Beating the Compute Curve: 51% on SWE-bench Lite at $0.045 per Issue
The dominant assumption in automated software engineering is that resolve rate scales with compute, that higher performance is a direct function of how much you spend at runtime. Today’s top-tier autonomous agents and frontier models routinely cost between 1.70 per code repair, relying on massive token windows and brute-force reasoning to navigate complexity.
In repository-scale bug fixing, the bottleneck isn’t code generation, it’s file localization. Most agents search broadly, trading precision for recall and introducing noise into the workflow.
Kodah challenges this paradigm. I built a system that achieves elite performance using GPT-5-mini, a model that costs fractions of a cent per call.
Kodah resolves 51% of SWE-bench Lite issues at an average cost of $0.045 per issue.
| System | Resolve Rate | Cost per Issue |
|---|---|---|
| Claude Opus 4.6 (Thinking) | 62.7% | ~$1.70 |
| GPT-5 | 54.3% | ~$1.25 |
| Kodah | 51.0% | $0.045 |
| Devin | 13.86% | $2.25/ACU |
Kodah reaches 81% of the resolve rate of the current frontier leader, Claude Opus 4.6, while operating at 1/38th of the cost. Against every system in this comparison, Kodah is the only one where performance and cost move in opposite directions: near-frontier results at sub-five-cent operational cost.

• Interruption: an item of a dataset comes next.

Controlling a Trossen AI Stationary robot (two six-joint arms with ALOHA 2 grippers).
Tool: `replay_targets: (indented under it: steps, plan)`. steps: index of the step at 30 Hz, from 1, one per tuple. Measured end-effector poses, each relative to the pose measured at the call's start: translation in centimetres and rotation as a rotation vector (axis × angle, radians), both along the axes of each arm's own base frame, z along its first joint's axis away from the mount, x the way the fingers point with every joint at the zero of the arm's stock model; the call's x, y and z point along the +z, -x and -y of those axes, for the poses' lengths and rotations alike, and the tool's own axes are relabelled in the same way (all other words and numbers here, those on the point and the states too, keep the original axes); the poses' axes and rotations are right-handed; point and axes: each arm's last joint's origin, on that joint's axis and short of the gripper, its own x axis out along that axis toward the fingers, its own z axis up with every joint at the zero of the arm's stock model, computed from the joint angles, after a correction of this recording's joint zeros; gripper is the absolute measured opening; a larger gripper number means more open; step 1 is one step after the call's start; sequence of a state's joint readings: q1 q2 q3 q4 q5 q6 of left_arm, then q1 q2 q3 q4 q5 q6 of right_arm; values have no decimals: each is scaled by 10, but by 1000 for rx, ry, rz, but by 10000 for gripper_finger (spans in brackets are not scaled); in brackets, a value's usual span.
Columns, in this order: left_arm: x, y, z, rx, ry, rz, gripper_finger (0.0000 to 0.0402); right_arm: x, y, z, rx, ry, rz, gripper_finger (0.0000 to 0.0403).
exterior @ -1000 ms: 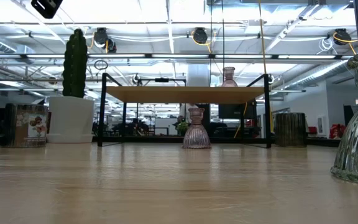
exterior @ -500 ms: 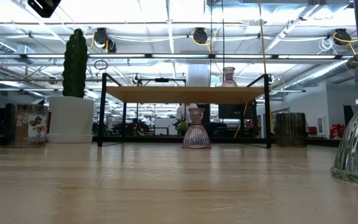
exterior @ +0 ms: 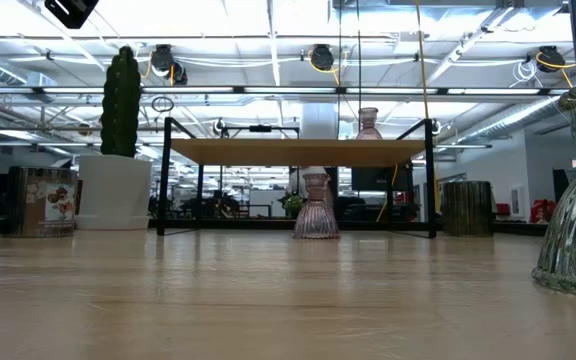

The total API cost to evaluate all 300 issues in the benchmark was just $13.59.
| Metric | Value |
|---|---|
| Benchmark | SWE-bench Lite (300 issues, 12 Python repos) |
| Resolve Rate | 51.0% (153/300) |
| Average cost per issue | $0.0453 |
| Total cost (all 300) | $13.59 |
Robustness Across Architectures
The system maintains consistent performance across diverse codebases, proving that the efficiency of the architecture holds even as repository size and complexity increase.
| Repository | Resolved | Rate | Avg Cost |
|---|---|---|---|
| psf/requests | 6/6 | 100.0% | $0.049 |
| django/django | 67/114 | 58.8% | $0.038 |
| matplotlib/matplotlib | 13/23 | 56.5% | $0.038 |
| scikit-learn/scikit-learn | 12/23 | 52.2% | $0.029 |
| astropy/astropy | 3/6 | 50.0% | $0.064 |
| mwaskom/seaborn | 2/4 | 50.0% | $0.084 |
| sympy/sympy | 36/77 | 46.8% | $0.061 |
| pydata/xarray | 2/5 | 40.0% | $0.075 |
| pytest-dev/pytest | 6/17 | 35.3% | $0.040 |
| pylint-dev/pylint | 2/6 | 33.3% | $0.048 |
| sphinx-doc/sphinx | 4/16 | 25.0% | $0.039 |
| pallets/flask | 0/3 | 0.0% | $0.028 |
Performance varies across repositories. requests (6/6) and django (67/114) demonstrate strong results on well-structured, widely-used codebases. On the other end, flask (0/3) and sphinx (4/16) highlight challenges in codebases with strong runtime coupling, while sympy (46.8%) shows degraded efficiency on repositories requiring domain-specific mathematical reasoning.
Cost Distribution: Scaling Without Complexity
The cost curve for Kodah is heavily right-skewed. While the industry standard assumes that complex issues require significantly more compute, our data shows that strong results do not require consistently high operational costs.
- 75% of issues cost less than $0.05.
- 90% of issues cost less than $0.10.
- Fewer than 2% of issues exceeded $0.20.
Redefining the Economics of Engineering
The market today operates on two assumptions: that autonomous results require flagship-tier compute, or that lower costs require a human in the loop. Kodah operates outside both constraints: delivering autonomous, high-tier results at a sub-five-cent operational cost.
51% is an early milestone, not an endpoint. Significant headroom remains while maintaining the same cost discipline.